Spinach Khadi was certainly better than plain old moru curry. Spinach is good for health. Rich source of folic acid, Iron and vitamin K! I convinced myself.
I closed my eyes and I could see Arjun’s lips.
I opened my eyes quickly.
This wasn’t working.
I needed to sleep.
But the woman in me, the one with wants was wide awake.
Dreaming of being held, being kissed, being wanted…
I almost felt like hitting Arjun’s head with a hammer. He had to turn my world upside down.
I smiled thinking about chasing him around the campus with a hammer.
Almost like how Amma used to chase me around the school threatening to hit me if I didn’t go back to my class.
I wondered why I didn’t want to go to school?
Was it because I couldn’t hear the teacher and there by didn’t understand what she was saying? Or was it because I couldn’t see what was written on the black board?
I felt it would be the latter because my deafness was probably because of adenoiditis that I had when I was 6 or 7.
‘no, it was because your mother had mumps’ sensible one spoke
I didn’t know.
All it took was one simple surgery. If my parents had followed the Doctor’s advice to get tonsillectomy done for me, I may not have lost my hearing.
They were afraid that I may not wake up after the surgery because someone else’s child had complications after tonsillectomy.

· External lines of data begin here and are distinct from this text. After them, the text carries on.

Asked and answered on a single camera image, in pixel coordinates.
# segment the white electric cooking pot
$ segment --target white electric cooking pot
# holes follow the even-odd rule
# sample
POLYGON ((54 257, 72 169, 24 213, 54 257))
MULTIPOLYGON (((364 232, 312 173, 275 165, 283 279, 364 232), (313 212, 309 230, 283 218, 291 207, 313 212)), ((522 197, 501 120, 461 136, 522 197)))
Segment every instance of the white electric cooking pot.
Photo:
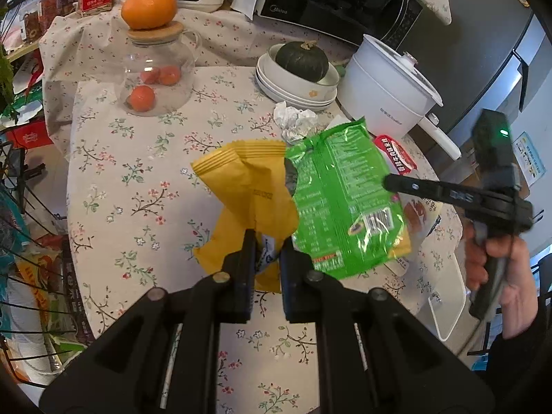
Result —
POLYGON ((337 99, 350 117, 366 120, 374 135, 389 135, 397 140, 419 124, 454 160, 460 149, 437 127, 434 114, 426 114, 441 96, 416 69, 408 53, 401 56, 369 35, 347 65, 337 88, 337 99))

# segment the barcode
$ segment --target barcode
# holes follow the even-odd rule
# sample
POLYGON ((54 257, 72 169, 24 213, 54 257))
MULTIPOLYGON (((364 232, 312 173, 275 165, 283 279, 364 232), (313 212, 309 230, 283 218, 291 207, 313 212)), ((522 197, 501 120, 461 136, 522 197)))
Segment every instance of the barcode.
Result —
POLYGON ((393 229, 393 217, 389 207, 363 216, 364 226, 369 235, 376 232, 387 232, 393 229))

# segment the wire basket
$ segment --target wire basket
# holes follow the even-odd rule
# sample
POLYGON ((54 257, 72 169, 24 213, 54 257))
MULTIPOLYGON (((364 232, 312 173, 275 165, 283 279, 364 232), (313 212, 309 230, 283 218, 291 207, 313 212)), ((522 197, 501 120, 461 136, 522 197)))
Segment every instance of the wire basket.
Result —
POLYGON ((46 387, 94 336, 66 218, 27 186, 24 153, 0 145, 0 358, 18 383, 46 387))

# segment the stack of dishes
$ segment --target stack of dishes
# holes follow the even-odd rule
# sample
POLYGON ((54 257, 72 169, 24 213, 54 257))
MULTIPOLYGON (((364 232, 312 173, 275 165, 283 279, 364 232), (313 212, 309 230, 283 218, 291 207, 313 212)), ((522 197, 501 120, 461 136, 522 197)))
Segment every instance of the stack of dishes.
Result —
POLYGON ((259 58, 255 77, 260 89, 273 101, 285 101, 297 109, 327 109, 337 96, 339 73, 335 67, 329 64, 328 72, 318 82, 299 78, 274 60, 282 46, 283 43, 272 46, 259 58))

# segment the wooden shelf
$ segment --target wooden shelf
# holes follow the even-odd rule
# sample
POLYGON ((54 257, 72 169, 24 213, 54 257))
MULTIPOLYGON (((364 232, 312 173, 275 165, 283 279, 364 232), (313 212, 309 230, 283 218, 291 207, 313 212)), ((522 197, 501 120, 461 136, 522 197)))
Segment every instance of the wooden shelf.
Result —
POLYGON ((35 49, 38 48, 38 42, 40 42, 40 39, 35 40, 33 43, 25 45, 24 47, 16 49, 14 52, 8 54, 7 58, 9 62, 13 62, 16 59, 19 59, 21 56, 24 56, 31 51, 35 51, 35 49))

when I have my own children, I will not let them suffer like this. I promised myself.
Then I thought ‘Children’!
Malayalee Marwari children!
I got up, switched on the light and took the book from my bag and started to read.
Boring book was better than an over active brain.
I woke up hearing amma cursing
“Nintey thantha electricity bill pay cheyyuvo? (Is your father going to pay the electricity bill?”
I opened my eyes and looked at her.
“Why didn’t you switch off the light?” Amma screamed
I was in no mood to fight, so I closed my eyes and pulled my blanket on top of my head. besides I was guilty of the crime she was accusing me of. I had slept off without turing off the light.
Amma pulled the blanket away from my face
“I am talking to you”
I refused to open my eyes and look at her.
“ninney okkey valarthunna enney venam thallan( I should be whacked for raising incompetent kids like you)”
I contemplated getting up and giving her a whack on her head. After all that is what she was asking for, wasn’t she?
I could hear Amma taking out her anger on the pots and pans in the kitchen. Little while later I heard her footsteps going to the bed room. I opened my eyes slowly to see what Amma was up to.
She came out of the room holding the iron and I closed my eyes quickly.
“Move your feet” She ordered
I opened my eyes to see what was going on.
Amma used the socket near my bed and plugged the iron. Then she went back to her room and came out with her silk saree and blouse. The saree George bought for her from Mysore.
I thought of asking her
Aren’t you ashamed to wear that saree while being married to my father?
But I knew she would ask in turn ask me ‘Were you not ashamed when you wore this saree for your Pre-degree farewell party’.
Amma looked at me as though she knew what I was thinking.
“Hold the edge” She was holding the pallu out for me to hold.
I didn’t want to.
But I knew it wasn’t easy to iron a saree without an ironing board.
I got up and held the edge of the saree for her while she ironed the inside.
I hoped the iron would over heat and burn the saree.
I knew I was wrong to think like that.
I knew Appa never bought nice sarees for Amma.
But I was tired of not knowing what is right and wrong.